MRD:ds5517
Exercise 1: H + H2 system
Dynamics from the transition state region
Question 1: On a potential energy surface diagram, how is the transition state mathematically defined? How can the transition state be identified, and how can it be distinguished from a local minimum of the potential energy surface?
The transition state (TS) on a potential energy surface diagram is represented by the saddle point. It is a stationary point at which the gradient of the potential is zero. This means that the TS can be found by looking at the first derivative of the potentian energy surface: ∂V(ri)/∂ri=0. In order to distinguish the TS from a local minimum, we have to look at the second derivative as well. As mentioned above, the TS is a saddle point, which means that it has a symmetrical configuration at which rAB = rBC, shown on Figure 1. Since the TS is a saddle point, the second derivative of the reaction path potential will be negative (it is a maximum). However, the second derivative of the potential orthogonal to the reaction path potential at the TS will be positive (it is at minimum).[1]
Good but it’s a partial derivative. Also, you should be clearer, ie the AB and BC distance is only equal at the transition state when A, B, and C are the same species. It would be great if you referred to the graphs that you included. Sf3014 (talk) 22:03, 4 June 2019 (BST)
Trajectories from r1 = r2: locating the transition states
Question 2: Report your best estimate of the transition state position (rts) and explain your reasoning illustrating it with a “Internuclear Distances vs Time” plot for a relevant trajectory.
At the transition state (TS) the distances between A-B and B-C are equal. As mentioned above, the TS is stationary which results in the forces along AB and BC and the kinetic energy being zero. The value of the transition state position (rts) was found to be 0.907743 Å. This value can be rounded up to 0.908 Å, since using 7 decimal places is unneccessary.
The internuclear distances against time plot is horizontal. This confirms that the TS was found, since rBC=rAB (stationary) and the system vibrates symmetrically. Good but need to be clearer on how you found the position of your ransition state. Why are the AB and BC distances equal at the transition state?. Sf3014 (talk) 22:03, 4 June 2019 (BST)
Calculating the reaction path
Question 3: Comment on how the MEP and the trajectory you just calculated differ.

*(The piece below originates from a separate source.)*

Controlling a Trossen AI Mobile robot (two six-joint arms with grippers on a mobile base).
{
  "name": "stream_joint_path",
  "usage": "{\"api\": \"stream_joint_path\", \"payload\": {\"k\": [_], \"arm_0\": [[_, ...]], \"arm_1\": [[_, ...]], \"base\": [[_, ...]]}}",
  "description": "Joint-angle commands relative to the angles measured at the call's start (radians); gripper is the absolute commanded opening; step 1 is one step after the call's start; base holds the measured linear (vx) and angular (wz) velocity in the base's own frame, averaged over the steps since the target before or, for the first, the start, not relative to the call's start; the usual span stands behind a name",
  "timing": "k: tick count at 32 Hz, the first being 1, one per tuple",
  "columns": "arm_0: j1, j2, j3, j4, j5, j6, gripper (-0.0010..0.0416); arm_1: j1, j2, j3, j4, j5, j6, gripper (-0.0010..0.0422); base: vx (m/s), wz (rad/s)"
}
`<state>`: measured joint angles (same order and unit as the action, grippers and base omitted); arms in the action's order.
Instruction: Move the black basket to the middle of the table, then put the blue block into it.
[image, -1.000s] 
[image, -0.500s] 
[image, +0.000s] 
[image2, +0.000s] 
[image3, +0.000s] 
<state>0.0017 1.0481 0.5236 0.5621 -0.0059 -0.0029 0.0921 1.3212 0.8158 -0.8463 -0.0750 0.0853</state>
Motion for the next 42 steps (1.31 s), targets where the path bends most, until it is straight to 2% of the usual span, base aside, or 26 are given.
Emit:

In the following section two different calculation types, Dynamic and Minimum Energy Path (MEP), are analyzed using the previously calculated value of rts=0.907743 Å. The system was slightly offset from the TS by setting rBC= rts + 0.01 = 0.917743 Å and zero initial momenta.
MEP is the lowest energy pathway from reactants to products. This method corresponds to infinitely slow motion where the mass of the atoms are not taken into account. Figures 5 and 7 show a relatively straight line for the reaction path. This indicates that the kinetic energy is zero and the atoms are not vibrating. Since the momenta/ velocities are set back to zero in each step, energy is not conserved from step to step which also results in a straight line. However, when we compare this with the Dynamic method shown on Figures 4 and 6, we can see a wavy line for reaction pathway. This indicates that the kinetic energy of the system is no longer zero, the atoms are oscillating. After considering both methods, it is safe to say that MEP is less realistic and useful. Good comparison but be careful on how you concluded you comparison, ie you final statement on the MEP calculation being less useful, in what sense?. Sf3014 (talk) 22:03, 4 June 2019 (BST)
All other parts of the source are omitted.